Gli "ultimi", i dimenticati.
L'assassino, la prostituta, il ladro di cervi, la transessuale, il soldato con un segreto amore omosessuale.
Quelsottobosco urbano, quel "sottoproletariato", come lui stesso lo definiva, di cui il Miche' suicida in cella era espressione, raccontato con parole così profonde, o un Geordie che lui sentiva quasi come un terzo figlio suo, e per la cui sorte provava una empatia tale da dedicargli versi memorabili.
Quei versi scaturiscono da uno studio accurato di tempi lontani, da una passione per l'umanità e per i suoi errori, per la storia, che solo un approfondimento culturale, musicale, antropologico, poetico, a partire dai tempi degli apostoli dei vangeli apocrifi della buona novella al "vecchio professore" della città vecchia passando per il medioevo del "Re fa rullare i tamburi" possono generare, con tanta dolcezza nel raccontare episodi spesso cruenti o violenti.
Di questo studio, di questa passione, di tanto impegno nelle lotte sociali, solo qualche cenno in tre ore di sceneggiatura.
Non una scena di impegno sociale o di discussione sulla pena di morte, ad esempio, non un accenno del Gorilla di Brassens.
Non una parola sugli accadimenti contemporanei, sulle lotte e sulle conquiste sociali, sulle guerre, sulle emarginazioni, sulle violenze, non un riferimento a quella "Storia sbagliata" di Pasolini ucciso, mentre ci sarebbe stato tanto da dire, da raccontare, da suonare.
Si, l'amico Tenco morto suicida gioca un ruolo fondamentale, e Preghiera in gennaio ne è buona testimonianza, ma tutto il resto?
Pare che tutti i personaggi di Spoon River (Fernanda Pivano e' nominata solo per nome e pochi sanno cosa ha tradotto) siano nati quasi per caso, o come se il Bombarolo fosse un gentile omaggio con l'acquisto di una stecca di sigarette, e che il Maggio parigino lui l'abbia vissuto solo tra le braccia di Dori, isolandosi dal mondo.
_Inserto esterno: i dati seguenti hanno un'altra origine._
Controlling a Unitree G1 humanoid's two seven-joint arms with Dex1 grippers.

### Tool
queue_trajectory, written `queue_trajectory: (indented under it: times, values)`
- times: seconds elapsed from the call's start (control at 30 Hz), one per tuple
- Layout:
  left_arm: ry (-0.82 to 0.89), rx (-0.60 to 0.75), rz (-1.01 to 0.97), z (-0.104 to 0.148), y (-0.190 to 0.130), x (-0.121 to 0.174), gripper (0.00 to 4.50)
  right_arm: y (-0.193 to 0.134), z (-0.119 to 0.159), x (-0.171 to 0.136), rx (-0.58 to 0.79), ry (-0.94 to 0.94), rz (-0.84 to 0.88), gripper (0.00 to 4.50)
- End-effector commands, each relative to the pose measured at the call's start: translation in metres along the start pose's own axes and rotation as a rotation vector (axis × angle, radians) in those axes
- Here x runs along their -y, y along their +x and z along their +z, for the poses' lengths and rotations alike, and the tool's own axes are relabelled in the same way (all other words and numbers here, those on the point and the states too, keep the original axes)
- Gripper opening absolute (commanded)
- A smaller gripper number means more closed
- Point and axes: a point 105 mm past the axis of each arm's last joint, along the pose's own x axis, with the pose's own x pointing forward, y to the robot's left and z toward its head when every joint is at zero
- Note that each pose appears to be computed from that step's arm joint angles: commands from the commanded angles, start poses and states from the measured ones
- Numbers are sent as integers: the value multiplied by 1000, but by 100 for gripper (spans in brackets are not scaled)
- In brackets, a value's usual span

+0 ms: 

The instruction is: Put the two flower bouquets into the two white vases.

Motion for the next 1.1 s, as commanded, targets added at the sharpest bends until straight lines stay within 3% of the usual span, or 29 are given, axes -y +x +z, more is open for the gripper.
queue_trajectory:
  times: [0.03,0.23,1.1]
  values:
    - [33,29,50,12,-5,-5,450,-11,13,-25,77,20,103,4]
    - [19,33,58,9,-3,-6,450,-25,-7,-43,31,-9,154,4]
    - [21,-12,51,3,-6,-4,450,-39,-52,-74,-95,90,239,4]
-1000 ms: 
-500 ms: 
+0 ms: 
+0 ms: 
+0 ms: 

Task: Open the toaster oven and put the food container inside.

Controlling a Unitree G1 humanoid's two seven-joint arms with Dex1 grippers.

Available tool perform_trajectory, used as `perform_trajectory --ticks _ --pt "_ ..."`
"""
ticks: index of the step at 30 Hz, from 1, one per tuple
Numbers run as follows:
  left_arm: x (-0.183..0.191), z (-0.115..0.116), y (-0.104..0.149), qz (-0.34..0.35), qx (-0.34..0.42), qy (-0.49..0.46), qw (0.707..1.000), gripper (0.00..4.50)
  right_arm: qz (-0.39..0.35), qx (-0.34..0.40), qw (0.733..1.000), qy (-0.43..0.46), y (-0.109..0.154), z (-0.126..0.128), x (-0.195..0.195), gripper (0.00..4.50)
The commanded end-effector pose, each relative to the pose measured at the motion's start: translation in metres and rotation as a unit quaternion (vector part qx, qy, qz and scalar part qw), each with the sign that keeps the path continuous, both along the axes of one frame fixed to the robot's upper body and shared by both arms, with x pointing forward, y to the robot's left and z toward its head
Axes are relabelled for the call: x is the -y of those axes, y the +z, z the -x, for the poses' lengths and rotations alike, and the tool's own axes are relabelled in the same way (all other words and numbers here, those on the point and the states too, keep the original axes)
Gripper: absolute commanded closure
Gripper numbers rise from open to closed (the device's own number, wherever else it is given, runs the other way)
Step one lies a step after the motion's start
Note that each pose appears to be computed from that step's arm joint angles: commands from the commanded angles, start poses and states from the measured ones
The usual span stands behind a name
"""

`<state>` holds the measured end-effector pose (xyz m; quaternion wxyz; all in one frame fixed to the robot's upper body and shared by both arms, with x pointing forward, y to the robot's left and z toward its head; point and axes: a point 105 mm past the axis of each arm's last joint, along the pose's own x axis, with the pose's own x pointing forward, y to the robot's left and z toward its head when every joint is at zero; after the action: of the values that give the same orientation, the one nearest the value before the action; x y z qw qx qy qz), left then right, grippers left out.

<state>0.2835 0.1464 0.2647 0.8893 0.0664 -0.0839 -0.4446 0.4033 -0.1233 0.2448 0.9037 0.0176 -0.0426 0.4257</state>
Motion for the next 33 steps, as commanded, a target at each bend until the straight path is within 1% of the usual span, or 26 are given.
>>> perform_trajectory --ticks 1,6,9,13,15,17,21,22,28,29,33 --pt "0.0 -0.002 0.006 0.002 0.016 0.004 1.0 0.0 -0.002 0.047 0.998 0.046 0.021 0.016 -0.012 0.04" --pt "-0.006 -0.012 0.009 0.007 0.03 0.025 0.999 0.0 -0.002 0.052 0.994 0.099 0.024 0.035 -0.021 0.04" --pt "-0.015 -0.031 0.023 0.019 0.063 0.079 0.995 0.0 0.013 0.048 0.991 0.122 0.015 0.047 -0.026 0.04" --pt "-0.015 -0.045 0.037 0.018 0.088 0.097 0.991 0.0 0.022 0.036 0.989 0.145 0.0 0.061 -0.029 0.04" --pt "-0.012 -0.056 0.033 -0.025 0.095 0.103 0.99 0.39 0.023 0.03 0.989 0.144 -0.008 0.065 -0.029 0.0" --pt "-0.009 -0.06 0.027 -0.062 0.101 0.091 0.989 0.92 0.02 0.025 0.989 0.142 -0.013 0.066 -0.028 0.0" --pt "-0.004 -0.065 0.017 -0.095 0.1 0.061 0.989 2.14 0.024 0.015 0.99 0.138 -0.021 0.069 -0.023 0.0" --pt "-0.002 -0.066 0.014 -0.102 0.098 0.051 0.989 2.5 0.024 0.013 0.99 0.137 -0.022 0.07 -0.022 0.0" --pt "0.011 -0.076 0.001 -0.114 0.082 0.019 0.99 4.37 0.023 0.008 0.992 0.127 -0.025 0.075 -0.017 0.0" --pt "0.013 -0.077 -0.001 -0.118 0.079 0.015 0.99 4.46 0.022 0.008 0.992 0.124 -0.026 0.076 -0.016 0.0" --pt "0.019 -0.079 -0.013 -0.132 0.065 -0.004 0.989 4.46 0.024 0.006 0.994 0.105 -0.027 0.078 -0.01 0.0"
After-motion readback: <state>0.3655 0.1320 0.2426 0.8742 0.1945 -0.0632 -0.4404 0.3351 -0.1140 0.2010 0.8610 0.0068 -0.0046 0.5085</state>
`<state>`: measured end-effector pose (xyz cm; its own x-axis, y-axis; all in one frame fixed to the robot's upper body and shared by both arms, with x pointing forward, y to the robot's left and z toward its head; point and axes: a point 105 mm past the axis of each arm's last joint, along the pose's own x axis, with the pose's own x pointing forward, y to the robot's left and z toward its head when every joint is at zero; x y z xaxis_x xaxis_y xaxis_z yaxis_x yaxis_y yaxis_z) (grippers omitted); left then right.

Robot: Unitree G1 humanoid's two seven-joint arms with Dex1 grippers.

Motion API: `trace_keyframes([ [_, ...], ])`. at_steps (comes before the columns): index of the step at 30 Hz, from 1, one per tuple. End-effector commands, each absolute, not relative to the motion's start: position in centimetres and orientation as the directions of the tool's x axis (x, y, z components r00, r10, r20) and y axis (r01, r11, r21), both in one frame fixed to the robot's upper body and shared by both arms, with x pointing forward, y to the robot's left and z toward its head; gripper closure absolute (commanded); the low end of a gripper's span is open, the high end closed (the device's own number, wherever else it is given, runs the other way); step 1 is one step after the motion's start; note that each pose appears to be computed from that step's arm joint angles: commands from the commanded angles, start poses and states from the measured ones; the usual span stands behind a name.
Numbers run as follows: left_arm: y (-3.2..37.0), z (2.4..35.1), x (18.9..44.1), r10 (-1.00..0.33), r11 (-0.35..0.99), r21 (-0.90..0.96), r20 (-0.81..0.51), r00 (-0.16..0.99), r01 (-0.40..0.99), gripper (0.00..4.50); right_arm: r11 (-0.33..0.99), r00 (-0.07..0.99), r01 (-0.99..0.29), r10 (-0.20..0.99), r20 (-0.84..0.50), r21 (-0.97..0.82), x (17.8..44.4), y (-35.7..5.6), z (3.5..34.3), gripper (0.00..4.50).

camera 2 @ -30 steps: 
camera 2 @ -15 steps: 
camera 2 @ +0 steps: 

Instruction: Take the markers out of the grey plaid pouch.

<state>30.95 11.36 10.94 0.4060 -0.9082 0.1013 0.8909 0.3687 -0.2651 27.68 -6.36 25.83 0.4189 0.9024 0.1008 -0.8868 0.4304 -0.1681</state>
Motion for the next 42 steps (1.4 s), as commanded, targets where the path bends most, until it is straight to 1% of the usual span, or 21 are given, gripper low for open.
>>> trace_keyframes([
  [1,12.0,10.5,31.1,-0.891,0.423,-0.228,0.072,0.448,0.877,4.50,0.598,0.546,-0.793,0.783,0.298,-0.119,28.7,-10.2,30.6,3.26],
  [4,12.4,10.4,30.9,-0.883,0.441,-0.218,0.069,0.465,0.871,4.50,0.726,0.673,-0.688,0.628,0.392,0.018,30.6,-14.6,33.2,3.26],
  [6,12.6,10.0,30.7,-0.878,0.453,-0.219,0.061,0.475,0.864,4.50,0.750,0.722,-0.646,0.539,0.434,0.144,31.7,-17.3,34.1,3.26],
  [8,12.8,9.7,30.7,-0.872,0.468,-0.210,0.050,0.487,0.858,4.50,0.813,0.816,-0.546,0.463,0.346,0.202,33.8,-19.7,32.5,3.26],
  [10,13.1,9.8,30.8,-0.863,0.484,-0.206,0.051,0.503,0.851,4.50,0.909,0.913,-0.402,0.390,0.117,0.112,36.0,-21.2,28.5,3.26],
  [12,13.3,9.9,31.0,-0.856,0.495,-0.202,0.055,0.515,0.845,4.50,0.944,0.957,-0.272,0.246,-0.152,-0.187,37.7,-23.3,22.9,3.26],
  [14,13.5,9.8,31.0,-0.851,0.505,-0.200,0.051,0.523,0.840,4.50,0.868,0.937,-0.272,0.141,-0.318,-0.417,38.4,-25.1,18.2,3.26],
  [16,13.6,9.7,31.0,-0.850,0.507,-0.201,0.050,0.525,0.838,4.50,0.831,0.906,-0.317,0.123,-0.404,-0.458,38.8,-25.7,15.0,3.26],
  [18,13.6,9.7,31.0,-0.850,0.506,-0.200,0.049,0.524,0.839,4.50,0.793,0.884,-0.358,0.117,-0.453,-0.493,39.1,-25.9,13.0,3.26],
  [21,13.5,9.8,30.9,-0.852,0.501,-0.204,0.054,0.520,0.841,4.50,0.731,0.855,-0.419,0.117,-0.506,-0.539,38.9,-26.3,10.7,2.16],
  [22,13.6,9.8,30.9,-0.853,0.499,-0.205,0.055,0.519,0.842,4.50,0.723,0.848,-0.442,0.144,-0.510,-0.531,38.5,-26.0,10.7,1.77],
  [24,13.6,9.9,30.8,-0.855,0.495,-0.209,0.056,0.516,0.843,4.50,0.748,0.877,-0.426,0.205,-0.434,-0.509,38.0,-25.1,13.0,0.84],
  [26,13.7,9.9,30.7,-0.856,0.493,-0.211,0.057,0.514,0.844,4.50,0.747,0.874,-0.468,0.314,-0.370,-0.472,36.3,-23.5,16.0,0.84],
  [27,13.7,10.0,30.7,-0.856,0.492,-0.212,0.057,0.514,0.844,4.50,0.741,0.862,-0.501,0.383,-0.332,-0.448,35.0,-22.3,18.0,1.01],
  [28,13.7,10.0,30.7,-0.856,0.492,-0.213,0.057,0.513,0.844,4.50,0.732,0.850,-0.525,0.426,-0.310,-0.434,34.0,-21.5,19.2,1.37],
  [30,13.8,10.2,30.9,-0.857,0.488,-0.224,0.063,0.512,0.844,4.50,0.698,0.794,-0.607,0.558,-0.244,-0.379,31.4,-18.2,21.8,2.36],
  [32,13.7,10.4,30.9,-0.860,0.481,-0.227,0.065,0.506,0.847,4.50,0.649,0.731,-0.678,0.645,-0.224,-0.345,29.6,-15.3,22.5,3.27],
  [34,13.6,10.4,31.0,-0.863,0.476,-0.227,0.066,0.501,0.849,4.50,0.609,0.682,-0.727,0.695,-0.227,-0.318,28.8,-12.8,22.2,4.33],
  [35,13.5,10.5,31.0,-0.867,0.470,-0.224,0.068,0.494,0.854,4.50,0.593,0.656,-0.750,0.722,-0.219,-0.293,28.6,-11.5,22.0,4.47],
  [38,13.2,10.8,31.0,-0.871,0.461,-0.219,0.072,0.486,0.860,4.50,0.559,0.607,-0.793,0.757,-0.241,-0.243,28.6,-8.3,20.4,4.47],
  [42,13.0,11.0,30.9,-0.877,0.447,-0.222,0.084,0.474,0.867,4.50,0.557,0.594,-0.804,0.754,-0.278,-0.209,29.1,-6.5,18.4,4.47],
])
Non è così.
Fabrizio e' sempre stato accanto ad ogni singolo essere umano che compie la sua lotta, giorno per giorno, e la sua anarchia più profonda e' sicuramente frutto di incontri, di dialoghi, di partecipazione e di uno studio che in questo film paiono essere non pervenute, salvo sporadiche battute.
In tre ore di film almeno tre scene di sesso, di tradimento, di sbronze, e di immancabile fumo.
Non che non dovessero essere raccontate, anzi sono aspetti che fanno parte di quelle umane debolezze e fallibilità di cui Faber stesso era innamorato negli altri esseri umani, e di quella indole anarchica che e' stata il manifesto della sua vita, ma farne i caratteri dominanti di una personalità così poetica e profonda, tralasciandone invece la parte umanistica e intellettuale, quella cioè che ha fatto il genio delle sue creazioni, mi pare del tutto riduttivo e parziale.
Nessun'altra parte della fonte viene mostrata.